Nueva York acoge sin duda algunos de los edificios más caros del mundo y también las excentricidades de más de un millonario. Esta mansión une las dos cosas: un precio de venta de 50 millones de dólares (casi 44 millones de euros) y un concepto bastante peculiar. Para empezar, por la fachada: una gran superficie curvada de siete plantas de alto realizada en cristal a prueba de balas.

La idea fue un encargo del multimillonario argentino Eduardo Eukernián, y le dio forma el conocido arquitecto uruguayo Rafael Viñoly. La extraña mansión se encuentra en el Upper East Side de Manhattan, una de las zonas más exclusivas de la ciudad, y desde que comenzaron las obras ha despertado un gran interés. Pero ahora que está casi terminada su propietario ha decidido ponerla a la venta.

 

Un edificio multiusos

Además de la peculiaridad de la fachada, hay otros aspectos curiosos en el edificio. De entrada, está concebido como un espacio multiusos. El sótano, con techos de más de diez metros de alto, es un espacio diáfano que podría utilizarse perfectamente como galería de arte. De hecho, según la agencia inmobiliaria, tanto las paredes como las luces de esta planta tienen la misma calidad que de museo.

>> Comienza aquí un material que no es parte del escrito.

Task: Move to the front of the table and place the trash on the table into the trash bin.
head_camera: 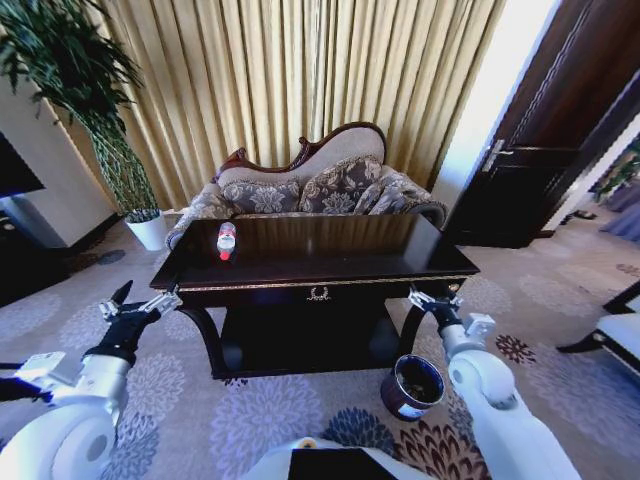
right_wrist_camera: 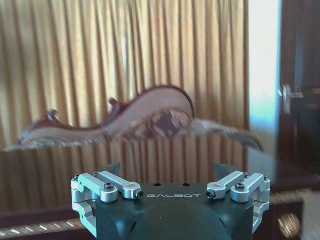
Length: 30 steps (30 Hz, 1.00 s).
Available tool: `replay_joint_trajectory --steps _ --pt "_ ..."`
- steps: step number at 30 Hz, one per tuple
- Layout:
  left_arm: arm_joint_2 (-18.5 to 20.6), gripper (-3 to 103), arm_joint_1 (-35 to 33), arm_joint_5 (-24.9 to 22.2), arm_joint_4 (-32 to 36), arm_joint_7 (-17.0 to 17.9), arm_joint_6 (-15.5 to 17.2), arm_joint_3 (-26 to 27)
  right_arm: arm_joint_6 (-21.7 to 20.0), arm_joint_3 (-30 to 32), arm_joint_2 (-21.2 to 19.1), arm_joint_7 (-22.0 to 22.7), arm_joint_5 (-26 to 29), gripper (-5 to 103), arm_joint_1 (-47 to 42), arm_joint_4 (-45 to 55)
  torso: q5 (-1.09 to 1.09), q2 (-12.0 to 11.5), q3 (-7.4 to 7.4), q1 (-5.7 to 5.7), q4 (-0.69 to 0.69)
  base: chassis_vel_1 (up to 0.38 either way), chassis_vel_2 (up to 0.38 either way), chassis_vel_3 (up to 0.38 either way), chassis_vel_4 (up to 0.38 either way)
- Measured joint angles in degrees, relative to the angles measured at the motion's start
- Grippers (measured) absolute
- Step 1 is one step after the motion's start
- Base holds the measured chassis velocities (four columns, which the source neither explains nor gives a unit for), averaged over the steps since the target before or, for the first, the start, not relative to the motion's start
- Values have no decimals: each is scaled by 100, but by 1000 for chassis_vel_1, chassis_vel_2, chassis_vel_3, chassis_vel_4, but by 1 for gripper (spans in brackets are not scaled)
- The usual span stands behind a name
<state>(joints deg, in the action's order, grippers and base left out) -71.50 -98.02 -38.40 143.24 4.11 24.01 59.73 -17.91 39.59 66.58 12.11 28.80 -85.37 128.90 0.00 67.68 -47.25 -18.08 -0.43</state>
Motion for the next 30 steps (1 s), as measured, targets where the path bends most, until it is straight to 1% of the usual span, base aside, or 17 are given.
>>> replay_joint_trajectory --steps 2,3,4,5,9,17,21,26,30 --pt "31 100 23 0 0 6 174 30 -28 -59 33 0 -175 100 -60 283 0 0 0 0 0 0 0 0 0" --pt "31 100 23 0 0 6 174 30 -28 -59 33 0 -175 100 -60 283 0 0 0 0 0 0 0 0 0" --pt "44 100 30 -1 0 7 245 48 -53 -90 48 0 -229 100 -84 433 0 0 0 0 0 0 0 0 0" --pt "67 100 48 -5 0 7 360 71 -132 -141 68 4 -262 100 -113 642 -1 0 0 0 1 0 0 0 0" --pt "106 100 102 -16 0 18 513 86 -275 -249 117 -5 -354 100 -189 890 -1 0 0 0 0 0 0 0 0" --pt "145 100 137 -23 0 21 503 95 -333 -352 151 -138 -600 100 -269 922 0 0 0 0 0 0 0 0 0" --pt "147 100 148 36 0 -17 407 95 -328 -393 151 -254 -650 100 -307 936 0 0 0 0 0 0 0 0 0" --pt "152 100 148 84 0 -79 367 125 -323 -441 144 -276 -676 100 -307 939 0 0 0 0 0 0 0 0 0" --pt "156 100 130 166 0 -130 274 173 -301 -522 143 -279 -740 100 -315 924 0 0 0 0 1 0 0 0 0"
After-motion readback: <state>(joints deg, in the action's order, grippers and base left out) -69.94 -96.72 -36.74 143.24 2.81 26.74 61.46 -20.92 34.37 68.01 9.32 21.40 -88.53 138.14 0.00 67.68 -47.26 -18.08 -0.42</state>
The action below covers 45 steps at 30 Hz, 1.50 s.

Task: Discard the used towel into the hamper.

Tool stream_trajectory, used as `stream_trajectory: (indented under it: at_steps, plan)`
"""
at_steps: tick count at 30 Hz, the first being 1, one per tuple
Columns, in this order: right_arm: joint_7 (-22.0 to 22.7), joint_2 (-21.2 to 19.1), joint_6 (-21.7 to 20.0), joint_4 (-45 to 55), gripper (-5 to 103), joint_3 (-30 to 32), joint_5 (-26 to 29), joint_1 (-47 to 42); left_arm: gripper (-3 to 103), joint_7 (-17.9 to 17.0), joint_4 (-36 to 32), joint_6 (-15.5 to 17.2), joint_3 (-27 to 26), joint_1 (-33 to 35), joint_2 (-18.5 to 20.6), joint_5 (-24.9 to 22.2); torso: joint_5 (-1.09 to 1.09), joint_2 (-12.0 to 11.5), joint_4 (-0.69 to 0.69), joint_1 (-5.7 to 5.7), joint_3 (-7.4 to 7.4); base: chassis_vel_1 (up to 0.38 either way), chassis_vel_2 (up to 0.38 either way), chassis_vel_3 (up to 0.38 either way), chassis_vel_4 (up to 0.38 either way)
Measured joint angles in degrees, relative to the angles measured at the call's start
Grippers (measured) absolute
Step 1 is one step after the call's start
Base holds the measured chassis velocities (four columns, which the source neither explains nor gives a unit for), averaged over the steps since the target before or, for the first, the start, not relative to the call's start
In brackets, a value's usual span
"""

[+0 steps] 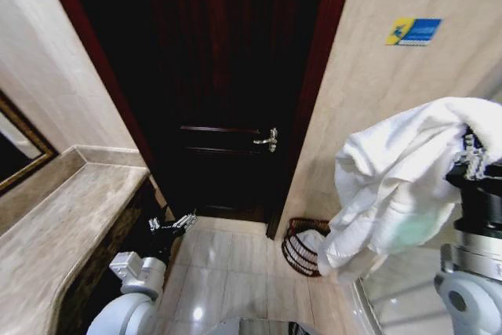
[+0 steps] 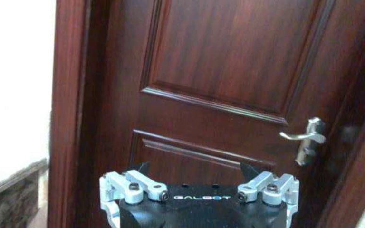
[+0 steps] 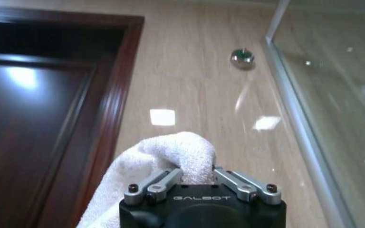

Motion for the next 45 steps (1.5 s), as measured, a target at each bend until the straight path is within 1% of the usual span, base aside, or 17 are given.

Las tres primeras plantas (incluyendo la planta baja) tienen finalidad comercial o residencial, y la vivienda que había planificado el millonario como su base de operaciones en Nueva York ocupa las cuatro últimas, en una especie de gran ático de lujo.

 

 

Interiores y vistas de impresión

La parte de la vivienda incluye un enorme salón con cristaleras de suelo a techo que dan a una terraza en el corazón de la ciudad, entre Park Avenue y Lexington. El mismo estilo ha inspirado el comedor y la cocina, situados en la quinta planta. En total hay seis dormitorios y el principal cuenta además con acceso directo a un gran solarium en el tejado del edificio.

En todas las estancias llama la atención el efecto de esa fachada curvada de cristal, que además de ser a prueba de balas ofrece una gran luminosidad a todas las horas del día. El próximo propietario tendrá además la posibilidad de acabar de personalizar los acabados, porque la obra aún no está terminada.